Online Ensemble Learning from NYC Taxi Ride Event Streams#

Introduction#

This is a challenging assignment that requires you to build a streaming data predictor based on an event stream that corresponds to NYC taxi rides.

The system consists of several components and your job is to implement them in your docker-based development environment as indicatyed in the next steps.

Task 1: Event simulator#

You will build an a publisher that simulates taxi ride events. The publisher will publish events to a nats.io jetstream server. Jetstream is used here instead of Apache Kafka as it is engineered to be easier to manage and more efficient (it is implemented in Go). You will use your existing docker compose based environment and add to it a single instance of a jetstream server in the form of a docker service. Please note that you will need to add the jetstream server to your docker-compose.yml file and configure it to use a local volume for persistence.

Events will be published to the taxi-ride subject and will be in the form of a JSON object with the following fields:

  • ride_id: a unique identifier for the ride

  • timestamp: the time the ride started

  • pickup_longitude: the longitude of the pickup location

  • pickup_latitude: the latitude of the pickup location

  • dropoff_longitude: the longitude of the dropoff location

  • dropoff_latitude: the latitude of the dropoff location

  • passenger_count: the number of passengers

  • fare_amount: the fare amount

Define a docker container called app that will host the publisher (also called producer). The publisher will publish events at a rate of \(k\) events per second - adjust \(k\) to your hardware so that you dont wait too long and face any issues in consuming the events. The events will be generated using the random module in Python. The publisher will run as a separate docker service and will be implemented in Python. The publisher will be implemented as a Python script that uses the nats library to connect to the jetstream server and publish events to the taxi-ride subject.

To implement the publisher, you will need to:

  1. Use Dagster to create a pipeline that will convert the csv file to parquet that will be your required data asset. The csv files you will use are available from executing the kaggle competitions download -c new-york-city-taxi-fare-prediction command or downloading the data from here.

  2. Store each parquet file as a dataset in Hugging Face’s Datasets. You can use the datasets library do so.

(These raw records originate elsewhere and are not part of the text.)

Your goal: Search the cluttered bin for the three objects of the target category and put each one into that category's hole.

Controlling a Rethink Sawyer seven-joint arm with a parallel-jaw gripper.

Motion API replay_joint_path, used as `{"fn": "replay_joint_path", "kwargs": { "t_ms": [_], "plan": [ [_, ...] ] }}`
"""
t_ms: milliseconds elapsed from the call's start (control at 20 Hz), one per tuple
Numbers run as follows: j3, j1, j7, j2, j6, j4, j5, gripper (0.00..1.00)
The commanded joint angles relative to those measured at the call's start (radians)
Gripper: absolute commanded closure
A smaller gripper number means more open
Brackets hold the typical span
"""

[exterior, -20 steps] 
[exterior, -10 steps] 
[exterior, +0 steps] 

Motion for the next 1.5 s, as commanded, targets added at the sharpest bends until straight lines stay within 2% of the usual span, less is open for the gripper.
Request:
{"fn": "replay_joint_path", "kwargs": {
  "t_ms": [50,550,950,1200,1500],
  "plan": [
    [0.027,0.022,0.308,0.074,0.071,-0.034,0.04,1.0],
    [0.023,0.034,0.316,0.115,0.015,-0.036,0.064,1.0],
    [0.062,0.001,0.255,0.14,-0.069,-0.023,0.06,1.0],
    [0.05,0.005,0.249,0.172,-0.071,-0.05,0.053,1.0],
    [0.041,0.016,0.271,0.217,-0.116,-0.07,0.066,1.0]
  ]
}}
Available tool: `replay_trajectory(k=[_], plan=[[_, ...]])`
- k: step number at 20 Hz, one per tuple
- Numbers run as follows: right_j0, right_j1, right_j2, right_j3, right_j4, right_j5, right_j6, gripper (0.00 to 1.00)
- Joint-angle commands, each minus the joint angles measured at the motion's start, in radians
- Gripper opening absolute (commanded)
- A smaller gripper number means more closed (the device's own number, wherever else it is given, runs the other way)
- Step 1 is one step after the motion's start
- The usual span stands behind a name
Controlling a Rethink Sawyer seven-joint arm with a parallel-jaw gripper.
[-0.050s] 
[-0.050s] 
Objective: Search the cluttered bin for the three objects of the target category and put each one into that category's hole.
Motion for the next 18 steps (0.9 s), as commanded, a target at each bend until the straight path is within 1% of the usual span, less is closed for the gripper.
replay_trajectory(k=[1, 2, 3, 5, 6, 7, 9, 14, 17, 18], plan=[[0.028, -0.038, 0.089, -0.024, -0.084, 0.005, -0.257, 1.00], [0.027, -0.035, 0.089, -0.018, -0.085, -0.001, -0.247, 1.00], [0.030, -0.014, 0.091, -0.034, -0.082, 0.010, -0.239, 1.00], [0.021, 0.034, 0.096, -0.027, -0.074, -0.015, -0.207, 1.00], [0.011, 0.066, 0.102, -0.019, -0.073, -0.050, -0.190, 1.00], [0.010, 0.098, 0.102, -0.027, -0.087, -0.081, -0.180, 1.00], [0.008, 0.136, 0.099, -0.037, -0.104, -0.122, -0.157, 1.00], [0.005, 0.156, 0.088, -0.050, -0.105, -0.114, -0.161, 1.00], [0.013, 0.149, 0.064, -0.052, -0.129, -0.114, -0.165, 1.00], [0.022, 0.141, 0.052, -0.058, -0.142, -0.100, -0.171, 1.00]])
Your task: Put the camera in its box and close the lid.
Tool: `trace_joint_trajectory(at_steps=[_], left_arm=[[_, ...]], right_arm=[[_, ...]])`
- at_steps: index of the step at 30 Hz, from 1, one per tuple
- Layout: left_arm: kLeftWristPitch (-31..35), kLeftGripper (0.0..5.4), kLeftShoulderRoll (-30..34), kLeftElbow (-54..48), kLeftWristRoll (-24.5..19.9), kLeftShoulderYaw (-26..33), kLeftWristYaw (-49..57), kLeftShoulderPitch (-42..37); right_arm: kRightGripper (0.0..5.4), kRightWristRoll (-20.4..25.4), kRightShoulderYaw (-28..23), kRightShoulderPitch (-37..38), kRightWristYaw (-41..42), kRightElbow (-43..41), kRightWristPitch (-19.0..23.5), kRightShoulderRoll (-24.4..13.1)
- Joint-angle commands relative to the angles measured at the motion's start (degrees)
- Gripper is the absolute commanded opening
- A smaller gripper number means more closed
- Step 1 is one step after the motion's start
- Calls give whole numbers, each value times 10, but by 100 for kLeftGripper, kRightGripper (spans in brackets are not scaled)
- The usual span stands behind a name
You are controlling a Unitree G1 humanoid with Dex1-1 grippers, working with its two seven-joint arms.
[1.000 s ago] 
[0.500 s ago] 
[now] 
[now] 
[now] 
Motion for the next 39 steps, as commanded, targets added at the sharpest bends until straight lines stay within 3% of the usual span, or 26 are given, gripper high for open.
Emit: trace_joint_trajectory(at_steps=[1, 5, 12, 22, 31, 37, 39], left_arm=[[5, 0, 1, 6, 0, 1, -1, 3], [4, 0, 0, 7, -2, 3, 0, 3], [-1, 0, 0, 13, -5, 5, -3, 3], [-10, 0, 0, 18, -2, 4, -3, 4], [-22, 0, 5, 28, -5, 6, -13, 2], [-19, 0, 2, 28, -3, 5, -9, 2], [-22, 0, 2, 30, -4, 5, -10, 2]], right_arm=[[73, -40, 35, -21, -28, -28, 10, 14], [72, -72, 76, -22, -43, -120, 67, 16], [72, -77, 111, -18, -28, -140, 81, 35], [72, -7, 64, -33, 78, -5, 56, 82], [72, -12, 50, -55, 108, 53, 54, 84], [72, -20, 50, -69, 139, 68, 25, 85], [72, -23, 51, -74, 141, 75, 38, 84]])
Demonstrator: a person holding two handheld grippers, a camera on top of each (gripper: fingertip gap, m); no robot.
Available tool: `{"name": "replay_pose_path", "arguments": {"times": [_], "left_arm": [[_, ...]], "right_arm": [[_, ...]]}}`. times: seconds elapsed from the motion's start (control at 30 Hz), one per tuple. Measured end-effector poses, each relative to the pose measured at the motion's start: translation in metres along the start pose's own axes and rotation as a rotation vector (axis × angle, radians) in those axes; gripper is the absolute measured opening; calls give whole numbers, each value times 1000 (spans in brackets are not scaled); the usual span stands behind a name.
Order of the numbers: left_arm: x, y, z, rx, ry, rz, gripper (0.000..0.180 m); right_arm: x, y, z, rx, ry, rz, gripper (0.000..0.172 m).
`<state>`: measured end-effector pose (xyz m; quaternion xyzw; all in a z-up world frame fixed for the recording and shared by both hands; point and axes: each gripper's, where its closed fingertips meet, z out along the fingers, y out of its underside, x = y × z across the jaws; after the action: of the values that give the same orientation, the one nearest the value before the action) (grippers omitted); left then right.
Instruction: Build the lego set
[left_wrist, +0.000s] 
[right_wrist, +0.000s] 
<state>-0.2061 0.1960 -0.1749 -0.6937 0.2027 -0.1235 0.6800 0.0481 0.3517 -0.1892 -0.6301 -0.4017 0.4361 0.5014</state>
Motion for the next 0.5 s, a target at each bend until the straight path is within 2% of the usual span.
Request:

  3. Write the publisher that will read from the parquet file and publish the events to the jetstream server.

Task 2: Event consumer#

You need to implement the event consumer that asynchronously will receive the events and store them into an in-memory database. See the next task for the details of the in-memory database. Your event consumer can be hosted in the same container (app) as the producer with the understanding that in a real event streaming system, the producer will not exist and the consumer will be the only component that will be running.

Task 3: In-memory Database#

You will need to store the events in an OLAP database that for this assignment will be DuckDB. You will host DuckDB in the container app. Please note that you need to define a volume mapping so your database file is persisted and you dont need to start from scratch if your docker container exited. You will also need to create a table in the database to store the events. The table will have the same fields as the JSON object that defined the trip event earlier.

Task 4: Incremental vs Batch Learning#

We are now ready to start our main objective which is to predict fares of taxi rides. We used the DuckDB facility to allow us to compare between batch and incremental learning on one hands but also to avoid the situation where we have to repeat the event simulation, publication and consumption all over again in case of a temp pipeline failure or during development.

In a nutshell we will be reading data out of the DuckDB database and train a model that will predict the fare amount of a taxi ride for taxi rides that were never seen in the stream aka they were never stored in DuckDB. Alternatively, you can carve out the validation dataset from DuckDB and you need to explicitly quote what kind of measures you have taken during model training to never consult these rows.

You will use the xgboost library to implement a sequential method where 10000 events (rows) aty a time are observed and the model is trained on these events. The model will then be used to predict the fare amount of the next 1000 events. You will compare the performance of the model when trained using the incremental method and the batch method where all training events are observed.

To clarify the incremental protocol that you will be implementing, in incremental learning you will need to save the model of the previous iteration (each iteration learns from 10000 events and predicts the next 1000) and use it to initialize the model for the next iteration, ensuring that the validation set where the inference happens is not included in any model training dataset. You need to produce 10 iterations.

To clarify the batch protocol you will be implementing, in batch learning you will need to train the model on 10000 events and compare it to the 10000 events of the incremental model (this comparison must result in the same MSE performance since both are considering 10000 input examples), then train a model with 20000 events and compare to the 2nd iteration of the incremental model and so on. You need to produce the comparison plot of the MSE between batch and incremental model for all 10 iterations.